Please copy, character for character, each line from the beginning of the listing to the line containing "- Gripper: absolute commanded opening", including both.

──────── PROVIDED DATA ────────

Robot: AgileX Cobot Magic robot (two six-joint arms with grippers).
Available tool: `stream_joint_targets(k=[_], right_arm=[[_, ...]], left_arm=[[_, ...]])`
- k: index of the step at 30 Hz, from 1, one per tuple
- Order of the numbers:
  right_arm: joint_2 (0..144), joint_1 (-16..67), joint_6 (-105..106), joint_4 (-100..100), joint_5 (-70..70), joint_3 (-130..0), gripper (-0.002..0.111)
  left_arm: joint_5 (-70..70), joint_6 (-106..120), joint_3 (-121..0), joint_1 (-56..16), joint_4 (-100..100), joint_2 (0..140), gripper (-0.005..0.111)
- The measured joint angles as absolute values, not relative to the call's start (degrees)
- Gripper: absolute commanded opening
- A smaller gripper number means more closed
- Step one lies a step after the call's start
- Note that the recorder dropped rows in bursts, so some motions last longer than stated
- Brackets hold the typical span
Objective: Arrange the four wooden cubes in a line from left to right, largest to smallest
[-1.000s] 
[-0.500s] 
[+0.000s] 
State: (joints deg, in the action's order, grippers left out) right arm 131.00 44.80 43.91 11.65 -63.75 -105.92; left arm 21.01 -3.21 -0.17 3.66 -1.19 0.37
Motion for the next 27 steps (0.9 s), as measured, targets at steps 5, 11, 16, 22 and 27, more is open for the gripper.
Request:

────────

• TASK ANSWER:
Robot: AgileX Cobot Magic robot (two six-joint arms with grippers).
Available tool: `stream_joint_targets(k=[_], right_arm=[[_, ...]], left_arm=[[_, ...]])`
- k: index of the step at 30 Hz, from 1, one per tuple
- Order of the numbers:
  right_arm: joint_2 (0..144), joint_1 (-16..67), joint_6 (-105..106), joint_4 (-100..100), joint_5 (-70..70), joint_3 (-130..0), gripper (-0.002..0.111)
  left_arm: joint_5 (-70..70), joint_6 (-106..120), joint_3 (-121..0), joint_1 (-56..16), joint_4 (-100..100), joint_2 (0..140), gripper (-0.005..0.111)
- The measured joint angles as absolute values, not relative to the call's start (degrees)
- Gripper: absolute commanded opening

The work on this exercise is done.